## Speech Emotion Recognition: Audio Classification

Dataset Source: https://www.kaggle.com/datasets/dmitrybabko/speech-emotion-recognition-en

### Prepare

**bold text**#### Install Missing Libraries

#### Import Necessary Libraries

In [1]:
import os, sys, random, glob
os.environ['TOKENIZERS_PARALLELISM']='false'

import numpy as np
import pandas as pd

import datasets
from datasets import load_dataset, Audio, DatasetDict
from datasets import Audio, Features, ClassLabel

import torch

import transformers
from transformers import AutoFeatureExtractor, AutoModelForAudioClassification
from transformers import TrainingArguments, Trainer

import evaluate

from IPython.display import display

# !git lfs install

In [2]:
# Check that MPS is available
if not torch.backends.mps.is_available():
    if not torch.backends.mps.is_built():
        print("MPS not available because the current PyTorch install was not "
              "built with MPS enabled.")
    else:
        print("MPS not available because the current MacOS version is not 12.3+ "
              "and/or you do not have an MPS-enabled device on this machine.")

else:
    mps_device = torch.device("mps")

#### Access to HuggingFace Hub

In [25]:
# !huggingface-cli login


    _|    _|  _|    _|    _|_|_|    _|_|_|  _|_|_|  _|      _|    _|_|_|      _|_|_|_|    _|_|      _|_|_|  _|_|_|_|
    _|    _|  _|    _|  _|        _|          _|    _|_|    _|  _|            _|        _|    _|  _|        _|
    _|_|_|_|  _|    _|  _|  _|_|  _|  _|_|    _|    _|  _|  _|  _|  _|_|      _|_|_|    _|_|_|_|  _|        _|_|_|
    _|    _|  _|    _|  _|    _|  _|    _|    _|    _|    _|_|  _|    _|      _|        _|    _|  _|        _|
    _|    _|    _|_|      _|_|_|    _|_|_|  _|_|_|  _|      _|    _|_|_|      _|        _|    _|    _|_|_|  _|_|_|_|

    A token is already saved on your machine.
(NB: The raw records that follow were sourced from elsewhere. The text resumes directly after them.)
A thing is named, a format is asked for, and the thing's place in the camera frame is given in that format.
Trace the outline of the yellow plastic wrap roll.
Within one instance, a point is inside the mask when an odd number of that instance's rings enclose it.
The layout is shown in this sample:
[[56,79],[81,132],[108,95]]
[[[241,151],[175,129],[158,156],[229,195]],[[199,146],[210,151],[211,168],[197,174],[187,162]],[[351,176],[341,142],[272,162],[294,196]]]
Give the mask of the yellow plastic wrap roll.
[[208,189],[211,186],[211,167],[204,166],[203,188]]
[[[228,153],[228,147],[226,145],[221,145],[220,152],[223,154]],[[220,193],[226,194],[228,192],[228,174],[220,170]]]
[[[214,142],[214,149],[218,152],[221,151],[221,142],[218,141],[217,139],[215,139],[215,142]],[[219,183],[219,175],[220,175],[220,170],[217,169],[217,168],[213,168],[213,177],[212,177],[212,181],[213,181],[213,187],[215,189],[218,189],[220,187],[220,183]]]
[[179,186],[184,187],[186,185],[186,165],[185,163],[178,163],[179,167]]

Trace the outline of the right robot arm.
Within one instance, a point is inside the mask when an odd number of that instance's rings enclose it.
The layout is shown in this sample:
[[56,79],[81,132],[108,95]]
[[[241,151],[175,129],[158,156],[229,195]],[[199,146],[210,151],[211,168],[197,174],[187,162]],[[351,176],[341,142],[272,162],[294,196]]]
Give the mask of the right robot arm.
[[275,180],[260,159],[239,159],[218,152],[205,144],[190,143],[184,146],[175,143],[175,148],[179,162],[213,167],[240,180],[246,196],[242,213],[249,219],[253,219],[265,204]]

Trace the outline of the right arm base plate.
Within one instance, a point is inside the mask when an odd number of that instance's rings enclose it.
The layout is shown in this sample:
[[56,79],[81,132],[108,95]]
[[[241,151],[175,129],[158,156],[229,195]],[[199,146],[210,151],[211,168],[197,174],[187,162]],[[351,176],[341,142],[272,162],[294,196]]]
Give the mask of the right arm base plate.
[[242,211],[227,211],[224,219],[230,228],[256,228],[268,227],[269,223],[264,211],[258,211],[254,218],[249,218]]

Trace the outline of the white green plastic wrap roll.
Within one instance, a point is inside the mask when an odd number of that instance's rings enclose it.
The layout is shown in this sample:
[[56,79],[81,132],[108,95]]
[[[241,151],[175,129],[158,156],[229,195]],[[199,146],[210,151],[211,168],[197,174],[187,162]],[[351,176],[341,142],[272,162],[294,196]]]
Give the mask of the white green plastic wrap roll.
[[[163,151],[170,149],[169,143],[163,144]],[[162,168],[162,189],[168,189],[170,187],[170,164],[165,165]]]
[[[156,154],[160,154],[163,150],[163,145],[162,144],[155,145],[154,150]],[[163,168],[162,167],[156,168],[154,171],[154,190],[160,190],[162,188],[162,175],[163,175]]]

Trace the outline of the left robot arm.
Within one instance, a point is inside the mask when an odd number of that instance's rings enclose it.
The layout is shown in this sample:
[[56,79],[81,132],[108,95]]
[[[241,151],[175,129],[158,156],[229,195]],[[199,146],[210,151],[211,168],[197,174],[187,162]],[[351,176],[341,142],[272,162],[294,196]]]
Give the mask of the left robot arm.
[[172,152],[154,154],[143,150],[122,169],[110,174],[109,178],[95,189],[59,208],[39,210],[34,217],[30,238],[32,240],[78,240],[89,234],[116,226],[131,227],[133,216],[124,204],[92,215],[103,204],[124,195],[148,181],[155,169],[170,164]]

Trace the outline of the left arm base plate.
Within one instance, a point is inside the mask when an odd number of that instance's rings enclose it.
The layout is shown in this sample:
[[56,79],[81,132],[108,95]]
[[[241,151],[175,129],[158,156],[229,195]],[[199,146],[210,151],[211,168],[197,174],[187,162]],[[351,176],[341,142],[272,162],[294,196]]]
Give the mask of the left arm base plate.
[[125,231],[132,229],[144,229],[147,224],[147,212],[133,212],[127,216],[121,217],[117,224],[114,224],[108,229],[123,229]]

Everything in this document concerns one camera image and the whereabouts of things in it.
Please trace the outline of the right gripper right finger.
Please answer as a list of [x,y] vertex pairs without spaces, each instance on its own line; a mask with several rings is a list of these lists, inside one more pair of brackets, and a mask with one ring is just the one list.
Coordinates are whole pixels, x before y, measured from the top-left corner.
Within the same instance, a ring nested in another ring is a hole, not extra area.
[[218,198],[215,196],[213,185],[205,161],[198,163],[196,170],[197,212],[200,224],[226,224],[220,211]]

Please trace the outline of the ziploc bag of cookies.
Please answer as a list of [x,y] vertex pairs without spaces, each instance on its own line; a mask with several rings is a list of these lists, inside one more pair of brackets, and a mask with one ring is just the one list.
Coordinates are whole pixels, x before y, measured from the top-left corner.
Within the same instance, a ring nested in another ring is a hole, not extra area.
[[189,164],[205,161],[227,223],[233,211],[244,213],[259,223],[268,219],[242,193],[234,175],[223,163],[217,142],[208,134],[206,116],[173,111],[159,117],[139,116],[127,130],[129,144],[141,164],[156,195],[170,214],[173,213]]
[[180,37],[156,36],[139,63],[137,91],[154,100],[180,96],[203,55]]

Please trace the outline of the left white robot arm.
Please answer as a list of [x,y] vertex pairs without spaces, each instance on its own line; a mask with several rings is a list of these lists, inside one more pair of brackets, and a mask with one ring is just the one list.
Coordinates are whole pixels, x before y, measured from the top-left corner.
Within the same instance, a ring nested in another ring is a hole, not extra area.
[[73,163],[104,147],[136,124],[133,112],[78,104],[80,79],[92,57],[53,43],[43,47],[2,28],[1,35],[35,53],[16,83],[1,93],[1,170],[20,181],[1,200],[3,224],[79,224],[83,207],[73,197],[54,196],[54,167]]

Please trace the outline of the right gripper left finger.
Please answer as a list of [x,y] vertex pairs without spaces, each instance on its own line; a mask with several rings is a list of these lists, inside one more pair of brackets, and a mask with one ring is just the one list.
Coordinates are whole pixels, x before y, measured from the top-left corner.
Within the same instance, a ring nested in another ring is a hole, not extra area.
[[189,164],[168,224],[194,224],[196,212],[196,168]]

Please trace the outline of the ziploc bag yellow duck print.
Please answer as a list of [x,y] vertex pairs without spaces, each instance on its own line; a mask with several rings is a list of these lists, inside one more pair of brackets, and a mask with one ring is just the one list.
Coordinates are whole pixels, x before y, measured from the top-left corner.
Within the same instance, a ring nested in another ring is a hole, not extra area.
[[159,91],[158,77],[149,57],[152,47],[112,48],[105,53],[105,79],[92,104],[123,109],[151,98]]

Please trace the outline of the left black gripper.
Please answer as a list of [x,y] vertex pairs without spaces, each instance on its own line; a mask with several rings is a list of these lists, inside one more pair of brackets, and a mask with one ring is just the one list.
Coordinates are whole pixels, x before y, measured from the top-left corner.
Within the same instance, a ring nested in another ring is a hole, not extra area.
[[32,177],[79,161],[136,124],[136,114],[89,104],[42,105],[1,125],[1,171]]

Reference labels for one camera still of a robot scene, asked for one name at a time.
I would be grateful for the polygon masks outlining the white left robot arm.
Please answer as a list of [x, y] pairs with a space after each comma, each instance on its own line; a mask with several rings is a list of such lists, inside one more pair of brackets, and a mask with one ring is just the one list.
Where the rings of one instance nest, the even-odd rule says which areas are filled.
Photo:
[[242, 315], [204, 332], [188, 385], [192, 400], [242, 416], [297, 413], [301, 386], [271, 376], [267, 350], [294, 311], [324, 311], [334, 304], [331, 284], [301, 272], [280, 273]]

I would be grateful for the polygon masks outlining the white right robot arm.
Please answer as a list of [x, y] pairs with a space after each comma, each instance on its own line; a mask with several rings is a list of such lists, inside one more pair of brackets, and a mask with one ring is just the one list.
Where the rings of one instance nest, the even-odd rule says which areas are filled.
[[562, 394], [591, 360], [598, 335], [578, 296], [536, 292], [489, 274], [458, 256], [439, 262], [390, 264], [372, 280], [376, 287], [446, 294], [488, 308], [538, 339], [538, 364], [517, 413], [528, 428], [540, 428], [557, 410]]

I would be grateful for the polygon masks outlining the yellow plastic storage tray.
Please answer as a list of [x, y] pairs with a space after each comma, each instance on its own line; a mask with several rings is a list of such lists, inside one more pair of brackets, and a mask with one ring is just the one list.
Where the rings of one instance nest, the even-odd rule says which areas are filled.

Run `huggingface-cli whoami` to get more information or `huggingface-cli logout` if you want to log out.
    Setting a new token will erase the existing one.
    To login, `huggingface_hub` requires a token generated from https://huggingface.co/settings/tokens .
Token: 
Add token as git credential? (Y/n) Y
Token is valid (permission: write).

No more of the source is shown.